All of the data is to be repeated verbatim.

■ ■ ■ ■ ■ ■ ■

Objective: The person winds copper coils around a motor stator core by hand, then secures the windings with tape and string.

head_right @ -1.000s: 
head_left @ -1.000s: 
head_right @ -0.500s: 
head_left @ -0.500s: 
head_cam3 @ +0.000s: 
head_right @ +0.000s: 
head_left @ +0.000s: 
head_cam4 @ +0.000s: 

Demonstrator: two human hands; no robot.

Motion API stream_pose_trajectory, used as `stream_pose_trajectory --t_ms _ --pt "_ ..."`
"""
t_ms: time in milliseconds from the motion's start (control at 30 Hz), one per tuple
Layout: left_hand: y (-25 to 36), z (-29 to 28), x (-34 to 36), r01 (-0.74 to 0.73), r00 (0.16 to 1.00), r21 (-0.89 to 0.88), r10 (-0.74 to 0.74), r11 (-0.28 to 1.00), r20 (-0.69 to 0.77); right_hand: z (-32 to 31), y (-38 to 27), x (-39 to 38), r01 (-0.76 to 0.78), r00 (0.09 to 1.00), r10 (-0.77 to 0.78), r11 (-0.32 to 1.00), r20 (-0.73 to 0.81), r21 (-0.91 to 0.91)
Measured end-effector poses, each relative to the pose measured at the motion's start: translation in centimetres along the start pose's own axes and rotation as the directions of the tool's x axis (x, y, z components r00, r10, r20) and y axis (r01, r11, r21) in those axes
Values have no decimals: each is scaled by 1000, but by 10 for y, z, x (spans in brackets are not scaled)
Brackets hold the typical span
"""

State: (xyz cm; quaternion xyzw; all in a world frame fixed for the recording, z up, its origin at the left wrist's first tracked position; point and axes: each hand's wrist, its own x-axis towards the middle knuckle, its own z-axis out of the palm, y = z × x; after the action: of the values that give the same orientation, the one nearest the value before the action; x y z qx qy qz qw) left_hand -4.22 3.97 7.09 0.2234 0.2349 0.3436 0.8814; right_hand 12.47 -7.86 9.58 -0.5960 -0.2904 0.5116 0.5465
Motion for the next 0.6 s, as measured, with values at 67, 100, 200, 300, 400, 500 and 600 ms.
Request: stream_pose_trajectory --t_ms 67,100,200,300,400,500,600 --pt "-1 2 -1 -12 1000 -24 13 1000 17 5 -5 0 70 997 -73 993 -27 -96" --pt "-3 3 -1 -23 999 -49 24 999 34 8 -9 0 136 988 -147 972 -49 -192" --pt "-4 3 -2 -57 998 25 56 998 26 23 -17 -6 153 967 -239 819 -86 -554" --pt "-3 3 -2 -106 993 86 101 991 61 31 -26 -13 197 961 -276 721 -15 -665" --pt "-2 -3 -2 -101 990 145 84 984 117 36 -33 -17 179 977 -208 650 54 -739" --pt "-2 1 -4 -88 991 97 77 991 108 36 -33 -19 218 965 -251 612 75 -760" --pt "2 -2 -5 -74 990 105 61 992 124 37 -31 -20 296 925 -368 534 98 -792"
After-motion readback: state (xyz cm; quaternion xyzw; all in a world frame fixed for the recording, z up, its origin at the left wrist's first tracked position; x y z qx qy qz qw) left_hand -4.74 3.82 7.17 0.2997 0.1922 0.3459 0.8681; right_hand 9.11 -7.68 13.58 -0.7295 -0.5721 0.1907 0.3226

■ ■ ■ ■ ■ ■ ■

» **Answer box**
Objective: The person winds copper coils around a motor stator core by hand, then secures the windings with tape and string.

head_right @ -1.000s: 
head_left @ -1.000s: 
head_right @ -0.500s: 
head_left @ -0.500s: 
head_cam3 @ +0.000s: 
head_right @ +0.000s: 
head_left @ +0.000s: 
head_cam4 @ +0.000s: 

Demonstrator: two human hands; no robot.

Motion API stream_pose_trajectory, used as `stream_pose_trajectory --t_ms _ --pt "_ ..."`
"""
t_ms: time in milliseconds from the motion's start (control at 30 Hz), one per tuple
Layout: left_hand: y (-25 to 36), z (-29 to 28), x (-34 to 36), r01 (-0.74 to 0.73), r00 (0.16 to 1.00), r21 (-0.89 to 0.88), r10 (-0.74 to 0.74), r11 (-0.28 to 1.00), r20 (-0.69 to 0.77); right_hand: z (-32 to 31), y (-38 to 27), x (-39 to 38), r01 (-0.76 to 0.78), r00 (0.09 to 1.00), r10 (-0.77 to 0.78), r11 (-0.32 to 1.00), r20 (-0.73 to 0.81), r21 (-0.91 to 0.91)
Measured end-effector poses, each relative to the pose measured at the motion's start: translation in centimetres along the start pose's own axes and rotation as the directions of the tool's x axis (x, y, z components r00, r10, r20) and y axis (r01, r11, r21) in those axes
Values have no decimals: each is scaled by 1000, but by 10 for y, z, x (spans in brackets are not scaled)
Brackets hold the typical span
"""

State: (xyz cm; quaternion xyzw; all in a world frame fixed for the recording, z up, its origin at the left wrist's first tracked position; point and axes: each hand's wrist, its own x-axis towards the middle knuckle, its own z-axis out of the palm, y = z × x; after the action: of the values that give the same orientation, the one nearest the value before the action; x y z qx qy qz qw) left_hand -4.22 3.97 7.09 0.2234 0.2349 0.3436 0.8814; right_hand 12.47 -7.86 9.58 -0.5960 -0.2904 0.5116 0.5465
Motion for the next 0.6 s, as measured, with values at 67, 100, 200, 300, 400, 500 and 600 ms.
Request: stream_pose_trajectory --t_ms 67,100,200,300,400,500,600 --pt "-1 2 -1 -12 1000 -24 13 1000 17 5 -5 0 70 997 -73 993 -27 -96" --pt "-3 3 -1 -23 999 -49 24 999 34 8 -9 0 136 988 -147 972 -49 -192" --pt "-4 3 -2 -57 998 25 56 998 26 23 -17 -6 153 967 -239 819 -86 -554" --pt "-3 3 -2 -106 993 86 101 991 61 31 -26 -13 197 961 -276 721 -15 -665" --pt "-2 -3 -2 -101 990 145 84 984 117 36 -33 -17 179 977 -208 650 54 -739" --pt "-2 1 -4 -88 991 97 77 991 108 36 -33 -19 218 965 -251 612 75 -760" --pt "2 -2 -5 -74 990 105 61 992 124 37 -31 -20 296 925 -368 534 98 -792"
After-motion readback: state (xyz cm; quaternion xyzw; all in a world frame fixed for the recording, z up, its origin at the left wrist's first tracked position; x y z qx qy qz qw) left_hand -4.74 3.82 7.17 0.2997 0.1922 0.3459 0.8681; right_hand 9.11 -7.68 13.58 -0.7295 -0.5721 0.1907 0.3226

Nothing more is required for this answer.